Pero me imagino que bajar esa idea es complicado. ¿Usted tiene alguna concepción de lo que debiese establecerse en la Constitución?

-Lo que yo te estoy tratando de explicar con esto, es que el derecho de propiedad intelectual es un derecho de propiedad tal como cualquier otra propiedad. Así como tú eres dueño de tu lapicera y tus zapatos, yo soy propietario de la canción que hice esta mañana. Eso que yo hice es de mi propiedad y lo que necesito es que todos lo reconozcan. Y una vez que se establece ese derecho, entonces bueno , se regula ese derecho de la misma manera que se regulan todos los derechos de propiedad.

«Lo que yo te estoy tratando de explicar con esto, es que el derecho de propiedad intelectual es un derecho de propiedad tal como cualquier otra propiedad. Así como tú eres dueño de tu lapicera y tus zapatos, yo soy propietario de la canción que hice esta mañana. Eso que yo hice es de mi propiedad y lo que necesito es que todos lo reconozcan«.

¿Y eso no es lo que ocurre hoy?

-Sí ocurre, ocurre porque hay una ley de propiedad intelectual.

¿Y qué espera de la redacción de los derechos de autor en la Convención?

-Sí tú elaboras una determinación en la Constitución que hace imposible que ese derecho se reconozca estamos fritos, por eso es que los autores estamos preocupados de que exista ese reconocimiento y sobre todo de que no se retroceda con respecto a lo que tenemos porque ha sido muy difícil llegar a eso.

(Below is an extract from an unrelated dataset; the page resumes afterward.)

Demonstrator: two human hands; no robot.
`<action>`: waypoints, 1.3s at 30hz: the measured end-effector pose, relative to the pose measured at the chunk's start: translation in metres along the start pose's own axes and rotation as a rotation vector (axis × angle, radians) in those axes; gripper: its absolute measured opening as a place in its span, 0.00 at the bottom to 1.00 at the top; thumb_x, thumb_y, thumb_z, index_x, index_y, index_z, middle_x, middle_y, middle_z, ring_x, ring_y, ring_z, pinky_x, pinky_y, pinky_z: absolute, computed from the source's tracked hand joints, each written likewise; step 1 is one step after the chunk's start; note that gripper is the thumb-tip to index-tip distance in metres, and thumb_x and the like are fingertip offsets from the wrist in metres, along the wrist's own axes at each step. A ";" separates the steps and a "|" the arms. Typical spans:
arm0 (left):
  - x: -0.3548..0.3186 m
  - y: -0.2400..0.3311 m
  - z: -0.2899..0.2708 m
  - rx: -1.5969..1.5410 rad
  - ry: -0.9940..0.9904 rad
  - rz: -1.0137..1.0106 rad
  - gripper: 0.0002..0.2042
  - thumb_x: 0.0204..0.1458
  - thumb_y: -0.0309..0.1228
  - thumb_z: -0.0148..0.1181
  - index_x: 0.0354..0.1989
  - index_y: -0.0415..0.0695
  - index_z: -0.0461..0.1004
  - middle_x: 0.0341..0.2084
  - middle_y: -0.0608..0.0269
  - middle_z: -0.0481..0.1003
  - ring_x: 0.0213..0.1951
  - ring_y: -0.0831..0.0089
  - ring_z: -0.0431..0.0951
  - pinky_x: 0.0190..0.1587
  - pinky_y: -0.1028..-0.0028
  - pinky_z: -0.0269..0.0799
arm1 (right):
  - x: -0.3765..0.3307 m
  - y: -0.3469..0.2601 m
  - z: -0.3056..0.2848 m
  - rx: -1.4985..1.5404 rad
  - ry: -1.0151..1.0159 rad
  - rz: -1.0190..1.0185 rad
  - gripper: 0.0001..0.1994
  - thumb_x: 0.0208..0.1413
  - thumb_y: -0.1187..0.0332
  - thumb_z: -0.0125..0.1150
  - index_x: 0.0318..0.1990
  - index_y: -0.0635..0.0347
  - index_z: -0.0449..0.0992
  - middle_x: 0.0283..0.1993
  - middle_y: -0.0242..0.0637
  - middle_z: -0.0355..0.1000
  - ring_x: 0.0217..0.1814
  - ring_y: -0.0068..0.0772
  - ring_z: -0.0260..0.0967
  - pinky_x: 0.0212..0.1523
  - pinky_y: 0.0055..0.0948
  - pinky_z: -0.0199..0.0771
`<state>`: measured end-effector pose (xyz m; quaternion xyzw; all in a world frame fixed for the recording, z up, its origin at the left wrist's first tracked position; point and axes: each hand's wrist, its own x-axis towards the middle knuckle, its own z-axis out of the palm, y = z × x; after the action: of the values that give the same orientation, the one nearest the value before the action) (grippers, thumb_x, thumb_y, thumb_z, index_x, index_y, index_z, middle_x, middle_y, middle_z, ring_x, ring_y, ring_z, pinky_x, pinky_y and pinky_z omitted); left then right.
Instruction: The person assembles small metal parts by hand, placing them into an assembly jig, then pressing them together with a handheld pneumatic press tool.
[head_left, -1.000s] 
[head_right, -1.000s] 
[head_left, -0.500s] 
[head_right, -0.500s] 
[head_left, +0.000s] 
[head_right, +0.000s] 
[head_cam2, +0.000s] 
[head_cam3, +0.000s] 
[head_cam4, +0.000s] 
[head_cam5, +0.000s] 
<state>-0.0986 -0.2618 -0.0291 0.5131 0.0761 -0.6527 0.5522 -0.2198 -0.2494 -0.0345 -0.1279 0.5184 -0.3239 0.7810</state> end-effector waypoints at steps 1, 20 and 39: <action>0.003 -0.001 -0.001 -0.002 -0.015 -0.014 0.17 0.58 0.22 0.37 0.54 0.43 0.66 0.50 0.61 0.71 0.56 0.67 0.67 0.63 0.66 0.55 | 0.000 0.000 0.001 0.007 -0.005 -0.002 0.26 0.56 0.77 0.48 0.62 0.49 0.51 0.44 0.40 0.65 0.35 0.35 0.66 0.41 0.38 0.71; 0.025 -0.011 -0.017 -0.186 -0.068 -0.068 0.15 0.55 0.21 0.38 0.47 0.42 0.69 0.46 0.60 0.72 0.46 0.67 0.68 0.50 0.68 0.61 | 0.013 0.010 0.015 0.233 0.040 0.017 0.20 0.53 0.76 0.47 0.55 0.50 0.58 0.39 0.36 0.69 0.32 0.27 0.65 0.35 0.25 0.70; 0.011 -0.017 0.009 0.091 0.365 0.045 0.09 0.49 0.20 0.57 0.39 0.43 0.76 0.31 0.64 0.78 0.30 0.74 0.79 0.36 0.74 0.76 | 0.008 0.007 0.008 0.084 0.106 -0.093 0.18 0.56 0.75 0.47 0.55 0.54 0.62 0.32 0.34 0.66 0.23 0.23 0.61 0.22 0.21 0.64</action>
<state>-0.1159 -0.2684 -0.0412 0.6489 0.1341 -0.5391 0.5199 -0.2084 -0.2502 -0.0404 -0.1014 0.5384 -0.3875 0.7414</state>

Lo que necesitamos nosotros no es mucho más de lo que ya hay. 

Usted señaló en una columna de Ciper al respecto que el mejor reconocimiento al artista no son los premios ni homenajes, sino el reconocimiento de su propiedad. 

-Eso es lo fundamental, si no retrocedemos en esto. Si tú me dices sí, pero como la propiedad de los autores no es una propiedad que sea como la tierra o los bienes materiales, entonces vamos a ponerles límites y yo digo no. No. Eso es falso. Es igual que una propiedad, mi canción es tan mía como mi lápiz o mis pantalones. 

Hay voces que se oponen a esta concepción similar al derecho de propiedad, ya que se omitiría una categoría de dominio público.

-No, eso está establecido en la Ley actual de propiedad intelectual, que hacen que las creaciones sean propiedad de los autores durante un determinado tiempo y después pasan a ser de dominio público. Tiene que haber una cierta cantidad de años y eso no puede ser más legítimo. Sino, ¿qué le voy a dejar a mis hijos o a mi señora que depende de mí? A mí me dicen que cuando tú te mueres tu obra pasa a dominio público, eso no es justo. Tienen que haber una justa cantidad de años en que las cosas no pasen a dominio público, después pueden serlo, no hay problema, pero en ese argumento que tú me estás dando está la intención de ponerle trabas al derecho, de no reconocerlo como una propiedad tal y como lo es cualquier otra propiedad y eso atenta contra el interés del patrimonio de los artistas, ése es el problema.